Anadolu’nun tohumları Sakin Şehirler’de yeşeriyor
Serhan YEDİG
25 Aralık 2011
2006’da çıkan Tohumculuk Kanunu’yla geleceği tehlikeye giren yerel tohumlara köylüler sahip çıktı. Buğday Derneği’nin başlattığı Tohum Ağı Projesi’nden sonra, uluslararası Cittaslow (Sakin Şehir) ağına giren Ege kasabaları Tohum Takası şenlikleri düzenliyor. Torba, Seferihisar ve Yenişehir’den sonra sırada Mordoğan, Karaburun, Urla ve Foça şenlikleri var
[attachment=1]
Üstünde kocaman, turuncu salyangoz arması bulunan bez çanta ağzına kadar zarf dolu. Küçük zarflar lastikle grup grup ayrılmış. Her birine tohumun ismi yazılmış: Buduk karpuz, bal kabağı, tüysüz bakla... TARİŞ emeklisi, 15 yıllık çiftçi Mehmet Ceylan torbasından çıkardığı zarfı gururla gösteriyor: “Buduk karpuz bal kabağını andırır. şekli bozuk olduğu için pazarlarda satılmaz. Kan kırmızısıdır içi, tadını hiçbir yerde bulamazsın. Tohumu dedemden miras, kıymetini bileceklere vermek için getirdim... Ben de hünnap, Türkmen kavunu tohumu arıyorum...”
Önceki hafta Aydın’ın Yenipazar İlçesi’nde düzenlenen Tohum Takas şenliği’nde karşılaştığım çiftçiler mısır, karpuz, lahana gibi ticari şansı yüksek ürünleri yetiştiriyordu. Tarlalarının bir köşesindeyse dededen toruna aktarılan tohumlarla geçmişin lezzetlerini korumaya çalışıyordu. Örneğin şenliğe torbalarında altı çeşit tohumla gelen Öznur-Emin Uslu çifti pamuk para etmeyince 70 dekarlık tarlada mısır yetiştirmeye başlamıştı. Ayrıca üçer dekara biber, çilek, lahana ekip tarla aralarına da yerel tohumlarla kendileri için geleneksel lezzet bahçesi yapmışlardı. Takasa getirdikleri börülce, sivri biber, yerfıstığı, pembe domates tohumu bu bahçedendi. “Ben de maş fasulyesi, acur tohumu aldım. Takasın karşılığını almasam bile önemli değil, dedemden kalma tohumlardan gençlerin de yararlanmasını istiyorum” diyordu Emin Uslu...
YASAĞA KARŞI TAKAS
Tohum takası, yüzlerce yıldır tohumunu pazardan özgürce alıp satan Anadolu çifçisi için yeni bir kavram. 2006’da çıkan 5553 Sayılı Tohumculuk Kanunu, Tarım ve Köyişleri Bakanlığı’ndan sertifika almadan tohum üretip satmayı, hatta ihtiyacından fazlasını evinde bulundurmayı bir anda suç haline getirince takas kavramı ortaya çıktı. Ege Üniversitesi Ziraat Fakültesi Öğretim Üyesi Prof. Dr. Tayfun Özkaya, “Yasa tohuma eroin muamelesi yapıyor, bu toprakların biyolojik çeşitliliği tehlikeye sokuyor” diyor.
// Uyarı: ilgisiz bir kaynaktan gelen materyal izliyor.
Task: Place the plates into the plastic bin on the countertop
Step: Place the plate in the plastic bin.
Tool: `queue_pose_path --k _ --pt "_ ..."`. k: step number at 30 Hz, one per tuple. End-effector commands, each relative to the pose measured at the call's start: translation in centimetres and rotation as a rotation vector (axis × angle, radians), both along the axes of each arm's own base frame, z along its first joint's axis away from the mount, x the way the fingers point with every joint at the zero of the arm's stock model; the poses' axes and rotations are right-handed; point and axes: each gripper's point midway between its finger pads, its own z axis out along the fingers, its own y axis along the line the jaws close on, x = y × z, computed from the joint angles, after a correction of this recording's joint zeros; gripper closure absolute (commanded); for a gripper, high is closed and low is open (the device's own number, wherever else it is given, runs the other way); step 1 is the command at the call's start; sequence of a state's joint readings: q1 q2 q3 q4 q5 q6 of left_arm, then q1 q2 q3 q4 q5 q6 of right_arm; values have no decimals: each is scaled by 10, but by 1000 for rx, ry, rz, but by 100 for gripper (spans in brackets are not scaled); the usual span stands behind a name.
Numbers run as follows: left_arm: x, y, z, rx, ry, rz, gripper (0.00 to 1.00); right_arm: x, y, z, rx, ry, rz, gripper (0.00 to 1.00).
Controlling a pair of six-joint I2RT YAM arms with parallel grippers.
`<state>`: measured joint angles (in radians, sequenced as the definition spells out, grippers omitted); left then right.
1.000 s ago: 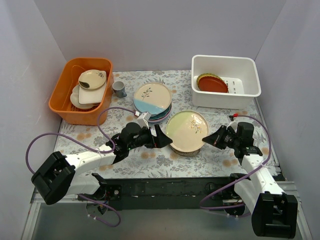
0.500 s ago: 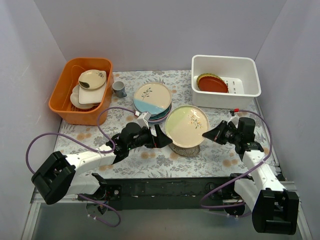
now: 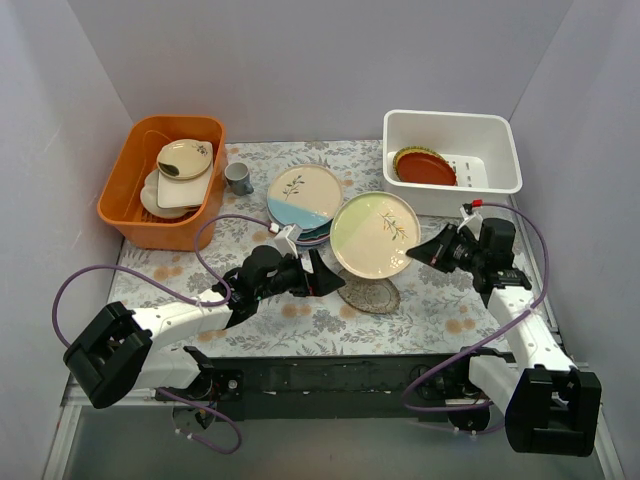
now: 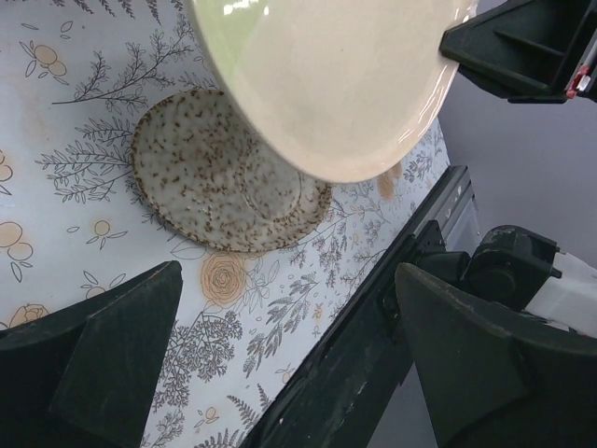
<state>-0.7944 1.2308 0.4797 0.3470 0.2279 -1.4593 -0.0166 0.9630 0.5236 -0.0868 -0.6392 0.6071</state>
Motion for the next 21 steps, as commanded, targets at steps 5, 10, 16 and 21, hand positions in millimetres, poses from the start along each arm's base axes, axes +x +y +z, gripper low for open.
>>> queue_pose_path --k 5,10,16,21 --pt "-5 2 -1 -18 -7 -6 2 25 12 79 67 -235 73 99" --pt "-1 2 -2 13 -18 -2 2 33 11 88 72 -256 60 99" --pt "-4 1 -4 8 -4 -13 2 50 10 106 71 -287 52 99" --pt "-4 5 -11 37 0 -4 2 66 6 129 71 -335 17 99"
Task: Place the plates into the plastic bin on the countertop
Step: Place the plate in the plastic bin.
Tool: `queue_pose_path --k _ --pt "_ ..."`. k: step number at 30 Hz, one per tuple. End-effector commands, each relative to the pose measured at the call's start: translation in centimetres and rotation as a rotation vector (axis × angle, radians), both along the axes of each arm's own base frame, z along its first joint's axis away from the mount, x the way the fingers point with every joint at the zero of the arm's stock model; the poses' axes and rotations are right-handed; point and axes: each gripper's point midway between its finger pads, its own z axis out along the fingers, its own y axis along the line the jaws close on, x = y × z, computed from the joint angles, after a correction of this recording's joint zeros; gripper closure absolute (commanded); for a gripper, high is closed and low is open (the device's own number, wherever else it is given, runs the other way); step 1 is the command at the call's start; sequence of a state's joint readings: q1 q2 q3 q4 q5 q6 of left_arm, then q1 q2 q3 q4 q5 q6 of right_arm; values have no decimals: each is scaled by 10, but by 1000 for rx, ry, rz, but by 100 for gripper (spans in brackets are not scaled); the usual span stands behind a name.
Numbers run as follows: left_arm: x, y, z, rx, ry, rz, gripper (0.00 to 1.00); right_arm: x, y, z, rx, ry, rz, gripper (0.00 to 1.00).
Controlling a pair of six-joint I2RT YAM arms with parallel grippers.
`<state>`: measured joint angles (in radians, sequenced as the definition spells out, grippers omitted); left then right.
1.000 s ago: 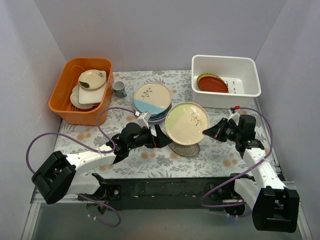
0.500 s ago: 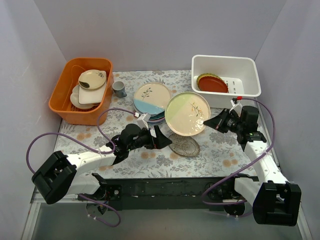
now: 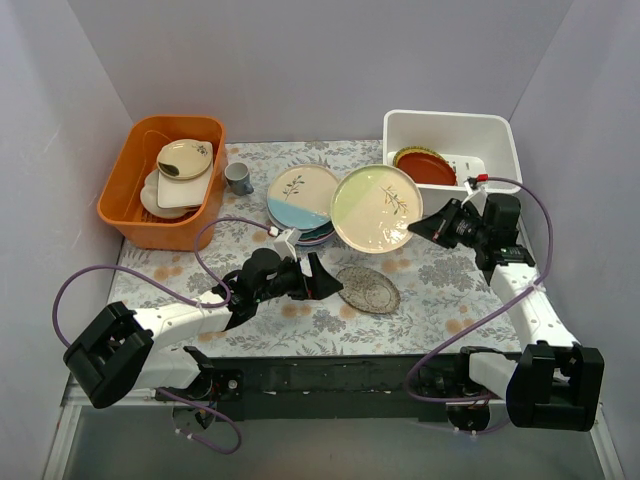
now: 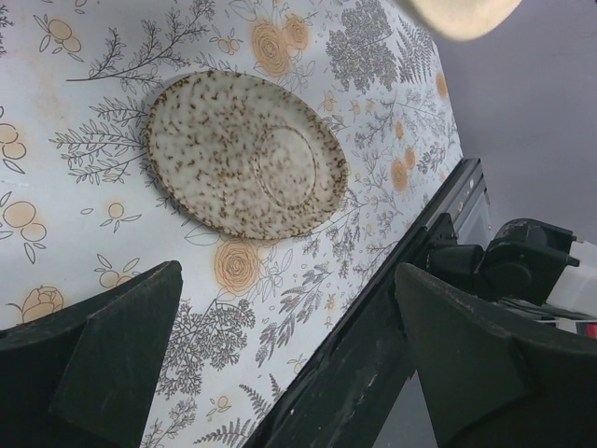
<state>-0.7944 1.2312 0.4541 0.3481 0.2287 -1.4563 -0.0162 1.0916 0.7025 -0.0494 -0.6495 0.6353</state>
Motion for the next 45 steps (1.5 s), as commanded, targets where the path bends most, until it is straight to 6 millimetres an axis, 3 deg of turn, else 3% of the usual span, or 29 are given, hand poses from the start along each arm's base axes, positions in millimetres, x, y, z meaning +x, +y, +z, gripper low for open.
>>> queue_pose_path --k 1,12,18,27,40,45 --pt "1 2 -2 28 -14 0 2 29 4 89 47 -276 5 99" --pt "0 3 -9 52 -9 -10 2 68 -4 102 44 -298 -52 99" --pt "3 0 -4 58 -18 -13 2 89 -8 119 60 -322 -75 99" --pt "1 4 -14 82 -9 -11 2 121 -18 141 62 -357 -120 99" --pt "0 7 -16 90 -7 -3 2 156 -51 129 85 -337 -228 99" --pt "2 6 -18 97 -2 -3 2 166 -65 135 80 -352 -272 99"
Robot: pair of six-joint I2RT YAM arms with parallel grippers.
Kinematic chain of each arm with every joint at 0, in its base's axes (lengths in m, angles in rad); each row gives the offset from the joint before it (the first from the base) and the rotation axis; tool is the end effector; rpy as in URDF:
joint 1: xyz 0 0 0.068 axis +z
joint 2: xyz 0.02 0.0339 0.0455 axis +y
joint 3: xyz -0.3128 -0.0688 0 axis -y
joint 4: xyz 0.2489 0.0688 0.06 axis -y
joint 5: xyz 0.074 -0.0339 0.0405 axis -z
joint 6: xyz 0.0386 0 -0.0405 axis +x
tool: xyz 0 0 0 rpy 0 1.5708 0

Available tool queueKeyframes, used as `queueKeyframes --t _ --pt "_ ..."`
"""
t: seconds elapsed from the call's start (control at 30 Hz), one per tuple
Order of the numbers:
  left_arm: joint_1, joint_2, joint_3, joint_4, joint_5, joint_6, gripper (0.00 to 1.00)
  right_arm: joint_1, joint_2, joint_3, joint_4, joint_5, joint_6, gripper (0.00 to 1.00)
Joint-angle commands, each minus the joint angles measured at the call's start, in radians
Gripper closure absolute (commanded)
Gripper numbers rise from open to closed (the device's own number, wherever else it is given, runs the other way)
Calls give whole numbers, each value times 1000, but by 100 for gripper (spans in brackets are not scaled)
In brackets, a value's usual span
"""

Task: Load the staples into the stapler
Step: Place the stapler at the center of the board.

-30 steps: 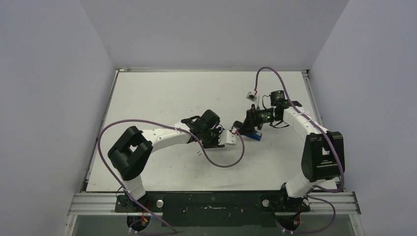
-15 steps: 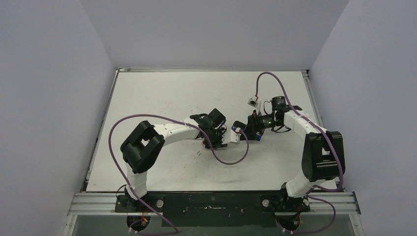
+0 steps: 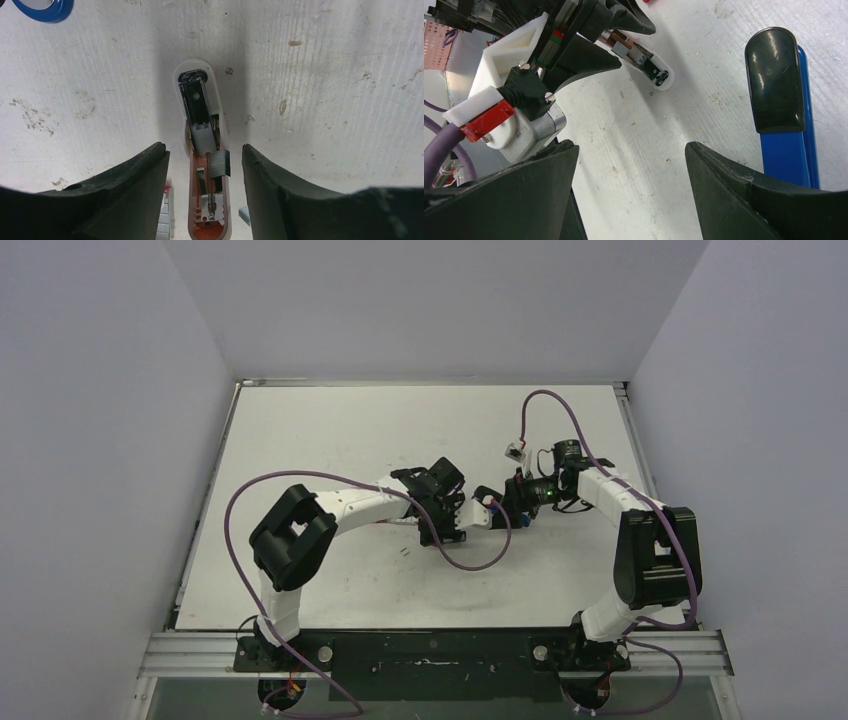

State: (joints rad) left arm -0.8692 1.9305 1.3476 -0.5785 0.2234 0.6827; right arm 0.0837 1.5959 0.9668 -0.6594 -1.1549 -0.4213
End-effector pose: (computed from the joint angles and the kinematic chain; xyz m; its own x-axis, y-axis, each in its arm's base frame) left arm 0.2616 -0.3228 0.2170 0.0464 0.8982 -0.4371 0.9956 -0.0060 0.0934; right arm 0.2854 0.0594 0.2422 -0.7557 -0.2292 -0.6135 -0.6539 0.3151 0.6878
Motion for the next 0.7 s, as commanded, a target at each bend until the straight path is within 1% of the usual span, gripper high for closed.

Bakanlığın onay vermediği yerel türlerin yok olma tehlikesiyle karşılaşması sivil toplum örgütlerini harekete geçirdi. Buğday Derneği, 2007’de ‘Türkiye’nin Tarımsal Biyoçeşitliliğinin Korunması için Tohum Ağı Projesi’ni başlattı. Organik tarım yapan çiftçiler kendi aralarında tohum takasına yöneldi. Ayrıca Emanetçiler Derneği kuruldu.
BAKANLIK TAKİP EDİYOR
Yerel tohumları korumak için oluşturulan en güçlü hareket Ege’den yükseldi. Geçen yıl eylül ayında İzmir’in Torbalı ılçesi’nde Türkiye’nin ilk tohum takas şenliği düzenlendi. ızmir Çiftçi Örgütleri Güçbirliği Platformu, Karaot Tohum Derneği, ilçe belediyesi ve Slow Food Çeşme Birliği’nin ortak girişimiyle gerçekleştirilen etkinlik Cittaslow (Sakin şehir) ağına katılan diğer belediyelere de örnek oldu. Bu yıl şubat ayında Seferihisar, Urla, Mordoğan, Karaburun belediyelerinin işbirliğiyle ‘Yarımada Tohum Takas şenliği’ düzenlendi. Seferihisar Belediyesi ve Karaot Derneği yetkilileri, yarımadayı köy köy gezip şenliğe davet etti. Bu arada köylülerden toplanan tohumlarla Can Yücel Tohum Bankası’nı kurdu.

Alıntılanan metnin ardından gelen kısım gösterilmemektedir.